Alors que l’Histoire de l’écriture n’a presque plus de secrets pour nous et qu’elle constitue la base de notre civilisation, en cela qu’elle marque une limite avec la Préhistoire, celle de la typographie ne nous est pas enseignée alors même qu’elle lui est intrinsèquement liée. Des origines des lettres qui constituent notre alphabet aux années 1990 et ses ordinateurs qui l’influenceront considérablement, l’évolution de la typographie est passionnante ! Et surtout, elle est là, sous nos yeux, continuellement, au point qu’on ne la voit plus et pourtant, notre cerveau l’associe inconsciemment à des idées. Si les titres des péplums hollywoodiens n’étaient pas écrits en Trajan, du nom de l’empereur romain, aurait-on tout de suite l’idée d’un film à grand spectacle ? Imaginez un peu que nos feuilles d’impôts soient rédigées en Comics Sans, les jugerions-nous si rébarbatives ? Ce sont toutes ces subtilités que David Rault et les dessinateurs dont il s’est entouré nous invitent à découvrir à travers onze chapitres chronologiques, tout à la fois drôles et épatants, dans un ouvrage sur le sujet enfin accessible au commun des mortels, pour ne plus lire les choses de la même façon !
PAGE — En lisant l’album, on découvre que l’histoire de la typographie est très riche et liée à celle de l’écriture et pourtant on ne la connaît pas : pourquoi ?

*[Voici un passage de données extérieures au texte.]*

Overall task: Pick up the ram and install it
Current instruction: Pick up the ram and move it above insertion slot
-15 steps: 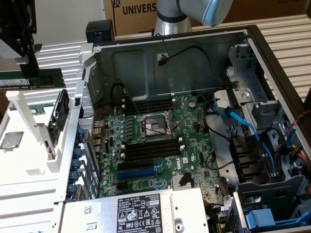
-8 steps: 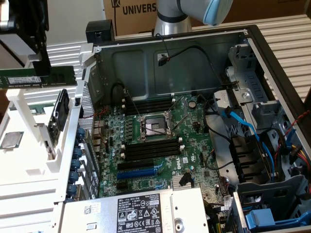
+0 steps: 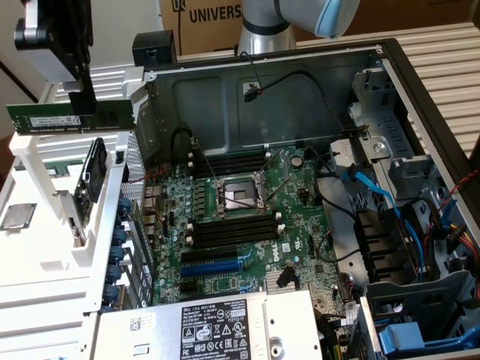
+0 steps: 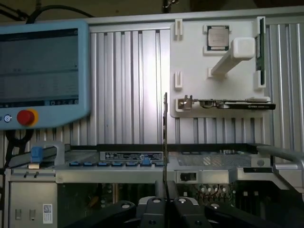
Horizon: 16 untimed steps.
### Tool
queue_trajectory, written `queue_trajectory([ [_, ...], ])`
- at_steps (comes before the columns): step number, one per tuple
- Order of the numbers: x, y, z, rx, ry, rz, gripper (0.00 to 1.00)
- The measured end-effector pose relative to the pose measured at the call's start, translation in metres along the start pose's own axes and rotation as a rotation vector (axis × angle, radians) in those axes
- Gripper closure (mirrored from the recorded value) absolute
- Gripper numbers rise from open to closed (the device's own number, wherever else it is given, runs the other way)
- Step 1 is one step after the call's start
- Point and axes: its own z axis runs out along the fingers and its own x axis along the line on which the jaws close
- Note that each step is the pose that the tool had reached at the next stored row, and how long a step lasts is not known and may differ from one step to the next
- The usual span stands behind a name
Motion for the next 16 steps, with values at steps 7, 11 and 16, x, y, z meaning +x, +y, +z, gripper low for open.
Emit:
queue_trajectory([
  [7,-0.001,-0.0251,-0.0014,-0.0385,0.0014,-0.003,0.88],
  [11,-0.001,-0.043,-0.0024,-0.0414,0.0016,-0.004,0.88],
  [16,-0.002,-0.0659,-0.0037,-0.0414,0.001,-0.005,0.88],
])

David Rault — C’est une excellente question et je vous avouerais que je continue de me la poser moi-même. Cela a sans doute à voir avec cette caractéristique de la typographie : quand un caractère typographique est excellent, on ne le voit pas. On ne remarque que ceux qui sont ratés ou très mal employés – mais un caractère de labeur de qualité (un caractère qui a été conçu pour être lu facilement et rapidement) disparaît au profit de ce qui est écrit ; et ce qu’on ne remarque pas, en règle générale, on ne s’y intéresse pas. Je pense que c’est dans ce triste constat qu’il faut voir l’origine de ce (relatif) désintérêt pour la chose typographique.
P. — La typographie influence inconsciemment nos jugements tous les jours. N’est-elle pas devenue une branche du marketing ?

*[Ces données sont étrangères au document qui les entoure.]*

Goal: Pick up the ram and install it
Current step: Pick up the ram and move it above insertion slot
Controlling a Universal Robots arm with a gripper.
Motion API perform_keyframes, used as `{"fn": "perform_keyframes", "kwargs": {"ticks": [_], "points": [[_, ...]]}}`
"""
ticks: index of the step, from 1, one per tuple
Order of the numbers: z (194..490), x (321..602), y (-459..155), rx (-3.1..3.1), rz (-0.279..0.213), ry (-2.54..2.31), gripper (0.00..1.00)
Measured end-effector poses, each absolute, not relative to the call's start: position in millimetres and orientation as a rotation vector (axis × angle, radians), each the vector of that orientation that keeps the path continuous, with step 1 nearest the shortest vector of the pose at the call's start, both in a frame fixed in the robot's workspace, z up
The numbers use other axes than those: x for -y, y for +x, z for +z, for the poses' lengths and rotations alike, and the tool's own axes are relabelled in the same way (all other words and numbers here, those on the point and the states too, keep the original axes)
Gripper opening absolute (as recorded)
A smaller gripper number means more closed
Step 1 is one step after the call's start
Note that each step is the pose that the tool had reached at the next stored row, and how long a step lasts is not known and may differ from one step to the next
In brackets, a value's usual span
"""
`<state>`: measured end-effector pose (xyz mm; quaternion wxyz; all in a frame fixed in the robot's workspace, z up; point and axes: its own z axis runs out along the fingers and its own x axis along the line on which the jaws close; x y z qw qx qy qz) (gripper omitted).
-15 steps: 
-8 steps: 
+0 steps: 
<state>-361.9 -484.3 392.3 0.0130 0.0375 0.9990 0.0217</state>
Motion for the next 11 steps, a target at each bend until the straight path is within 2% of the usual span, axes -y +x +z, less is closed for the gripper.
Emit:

D. R. — La connotation psychologique de la typographie devrait, en effet, être enseignée dans les écoles de marketing, mais vous seriez étonnée de voir que ce n’est presque pas le cas. C’est triste car la typographie a son importance, non seulement dans le domaine du marketing, mais plus globalement dans à peu près n’importe quoi d’autre : décider de composer une affiche, une pochette de disque ou un CV en Gill Sans plutôt qu’en Baskerville, ça a des conséquences, et il est important de connaître les connotations en question pour pouvoir les utiliser à bon escient. C’est une introduction à tout ça que j’ai voulu faire avec ce livre : débroussailler un peu, de manière agréable et ludique, cette dense et impénétrable forêt que l’on appelle « typographie ».
P. — Quelle a été la genèse de cet album ?
D. R. — À l’été 2017, je suis en train de réfléchir à une idée pour un prochain livre. Tout à coup, l’évidence s’est imposée : il n’existe pas de BD sur l’histoire de la typographie, ni en France, ni ailleurs. Je parle du projet à Nicolas Leroy et Thierry Laroche chez Gallimard et ils acceptent aussitôt. (Je ne m’en suis toujours pas remis !) Seulement voilà : le discours est dense et assez technique, et je ne veux pas faire un livre de cours rébarbatif, il y en a déjà pas mal (dont certains de moi, j’avoue). Je décide donc de diviser le livre en onze chapitres que je propose à onze dessinateurs aux styles radicalement différents les uns des autres, pour que la lecture du livre soit la plus ludique possible. Certains auteurs se sont imposés assez facilement : le style narratif de Jake Raynal correspond parfaitement aux années 1970, celui d’Alexandre Clérisse aux années 1950-1960, etc. Et, cerise sur le gâteau, Jean-Christophe Menu nous a fait le très grand plaisir de signer la direction artistique du livre. Je suis fier du travail accompli et je n’ai plus qu’à espérer que le public l’apprécie.